Abstract:
This report forms part of the lectures given by the author on his own research work during his stay at MATSCIENCE as a Senior Research Fellow. Chapter l deals with the characterisation of the direct product of a Boolean ring and a lattice ordered group, thereby solving Birkhoff's problem no.l05 "Lattice Theory" A.M.S. Col. Pub. XXV (1948) (Is there a common abstraction which includes of Boolean rings (algebras) and lattice ordered groups as special cases?). These results which are also a generalisation of the author's paper "On a common abstraction of Boolean rings and
lattice ordered groups I", Manatshefte fur Mathematik 73 411-421 (1969) have been accepted for publication in Math. Slovaca.

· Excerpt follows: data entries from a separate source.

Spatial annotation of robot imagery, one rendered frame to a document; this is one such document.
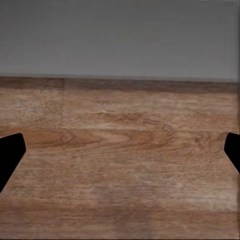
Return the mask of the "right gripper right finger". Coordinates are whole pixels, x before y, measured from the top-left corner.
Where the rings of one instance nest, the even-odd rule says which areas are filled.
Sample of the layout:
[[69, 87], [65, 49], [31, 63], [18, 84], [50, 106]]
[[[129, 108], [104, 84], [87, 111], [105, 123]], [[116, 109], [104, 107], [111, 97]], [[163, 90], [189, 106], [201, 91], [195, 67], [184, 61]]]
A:
[[224, 145], [224, 151], [240, 173], [240, 135], [229, 133]]

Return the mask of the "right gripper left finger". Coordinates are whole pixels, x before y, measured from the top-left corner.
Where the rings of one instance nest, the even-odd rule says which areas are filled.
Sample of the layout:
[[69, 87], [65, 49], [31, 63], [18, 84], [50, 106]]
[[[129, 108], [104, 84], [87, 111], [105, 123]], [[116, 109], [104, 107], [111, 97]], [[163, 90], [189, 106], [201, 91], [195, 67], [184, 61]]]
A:
[[22, 133], [0, 138], [0, 194], [25, 152]]

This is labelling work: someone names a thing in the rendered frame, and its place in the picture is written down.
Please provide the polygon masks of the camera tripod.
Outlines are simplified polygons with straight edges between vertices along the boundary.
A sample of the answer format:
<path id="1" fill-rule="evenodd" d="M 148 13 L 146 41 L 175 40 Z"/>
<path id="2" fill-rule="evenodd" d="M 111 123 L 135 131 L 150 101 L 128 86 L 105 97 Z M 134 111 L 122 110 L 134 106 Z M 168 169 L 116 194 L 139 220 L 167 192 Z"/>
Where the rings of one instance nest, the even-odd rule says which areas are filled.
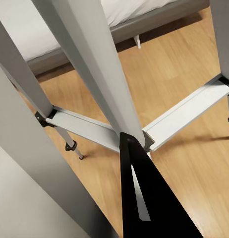
<path id="1" fill-rule="evenodd" d="M 0 21 L 0 238 L 120 238 L 43 128 L 80 160 L 68 131 L 119 154 L 127 133 L 151 159 L 224 97 L 229 106 L 229 0 L 210 0 L 221 73 L 143 129 L 101 0 L 31 1 L 111 125 L 52 105 Z M 131 169 L 139 218 L 151 221 Z"/>

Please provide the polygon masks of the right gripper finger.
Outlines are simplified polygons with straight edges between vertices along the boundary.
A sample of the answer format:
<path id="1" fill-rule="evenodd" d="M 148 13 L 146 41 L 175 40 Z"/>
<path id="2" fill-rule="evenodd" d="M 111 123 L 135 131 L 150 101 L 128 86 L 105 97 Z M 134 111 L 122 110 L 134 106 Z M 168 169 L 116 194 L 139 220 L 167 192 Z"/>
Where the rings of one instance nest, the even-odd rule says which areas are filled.
<path id="1" fill-rule="evenodd" d="M 203 238 L 140 142 L 120 133 L 123 238 Z M 131 165 L 151 221 L 139 218 Z"/>

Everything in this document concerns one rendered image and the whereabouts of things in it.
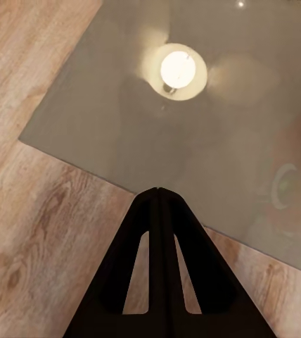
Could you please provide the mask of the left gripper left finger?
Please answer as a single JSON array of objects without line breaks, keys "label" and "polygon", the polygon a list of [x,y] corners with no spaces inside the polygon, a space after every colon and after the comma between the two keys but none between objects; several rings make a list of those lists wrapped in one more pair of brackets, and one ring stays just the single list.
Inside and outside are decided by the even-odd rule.
[{"label": "left gripper left finger", "polygon": [[[142,234],[149,231],[145,314],[122,314]],[[169,338],[158,188],[134,198],[62,338]]]}]

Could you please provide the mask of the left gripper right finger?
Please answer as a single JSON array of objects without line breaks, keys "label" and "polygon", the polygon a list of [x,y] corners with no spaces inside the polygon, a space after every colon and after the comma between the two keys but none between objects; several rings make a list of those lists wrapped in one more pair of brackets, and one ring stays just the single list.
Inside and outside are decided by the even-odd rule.
[{"label": "left gripper right finger", "polygon": [[[169,338],[276,338],[186,201],[158,188]],[[202,314],[186,310],[177,236]]]}]

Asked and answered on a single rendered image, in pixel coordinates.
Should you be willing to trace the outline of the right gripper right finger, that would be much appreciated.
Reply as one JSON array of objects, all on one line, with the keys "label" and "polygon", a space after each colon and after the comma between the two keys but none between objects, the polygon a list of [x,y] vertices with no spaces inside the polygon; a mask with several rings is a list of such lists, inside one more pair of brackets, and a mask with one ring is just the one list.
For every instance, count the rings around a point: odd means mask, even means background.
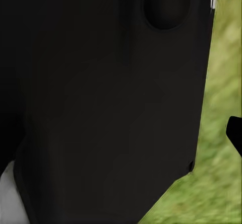
[{"label": "right gripper right finger", "polygon": [[229,118],[226,135],[242,157],[242,118],[235,116]]}]

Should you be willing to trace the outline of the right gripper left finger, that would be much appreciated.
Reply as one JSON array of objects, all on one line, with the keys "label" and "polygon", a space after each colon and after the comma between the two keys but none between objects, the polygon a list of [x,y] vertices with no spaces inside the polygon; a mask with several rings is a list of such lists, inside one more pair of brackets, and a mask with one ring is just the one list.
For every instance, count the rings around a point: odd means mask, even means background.
[{"label": "right gripper left finger", "polygon": [[0,122],[0,176],[25,136],[26,127],[22,116]]}]

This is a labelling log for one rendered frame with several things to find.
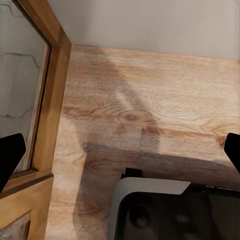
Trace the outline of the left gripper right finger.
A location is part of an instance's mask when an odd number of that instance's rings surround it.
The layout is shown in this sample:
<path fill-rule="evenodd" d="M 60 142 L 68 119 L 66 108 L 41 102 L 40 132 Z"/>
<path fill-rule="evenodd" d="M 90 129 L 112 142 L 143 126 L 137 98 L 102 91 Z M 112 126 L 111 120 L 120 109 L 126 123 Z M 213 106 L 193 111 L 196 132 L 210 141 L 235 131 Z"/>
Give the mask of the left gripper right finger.
<path fill-rule="evenodd" d="M 228 133 L 224 151 L 240 173 L 240 135 L 235 133 Z"/>

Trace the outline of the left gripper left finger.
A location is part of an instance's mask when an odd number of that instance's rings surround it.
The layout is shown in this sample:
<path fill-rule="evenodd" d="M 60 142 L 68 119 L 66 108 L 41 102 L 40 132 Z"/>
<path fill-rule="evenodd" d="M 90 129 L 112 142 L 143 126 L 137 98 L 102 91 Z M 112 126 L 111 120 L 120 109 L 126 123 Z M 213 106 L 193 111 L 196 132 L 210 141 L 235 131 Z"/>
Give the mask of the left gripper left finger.
<path fill-rule="evenodd" d="M 0 193 L 26 152 L 21 133 L 0 138 Z"/>

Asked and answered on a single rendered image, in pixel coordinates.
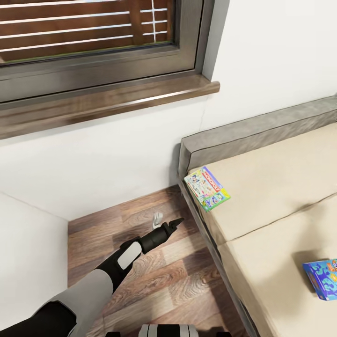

In Chapter 2 "Dually residuated lattice ordered semi groups" or briefy D.R.L. semi group have been generalised to semi-dually
residuated lattice ordered semigroups to include semi-Brouwerian algebras. Semi D.R.L. semigroups have many interesting properties of D.R.L. semigroups and these have been studied in detail.
The relationship between a semi D.R.L. semi group and a Boolean-l-algebra
has been discussed with some interesting results. The results of this Chapter have appeared as a note in Math. Seminar notes Vol.6 (1978).
Chapter 3 is devoted to the study of the structure of a D.R.L. semigroup and a class of D.R.L. semi groups which can be obtained
as a global sections with compact Casmiss of a sheaf of nontrivial totally ordered D.R.L. semigroups over a Boolean space, has been
characterised by means of two conditions. These results have been communicated to Math. Seminar Notes.
In the last chapter an attempt has been made to obtain the relationship between normal and distributive * lattices.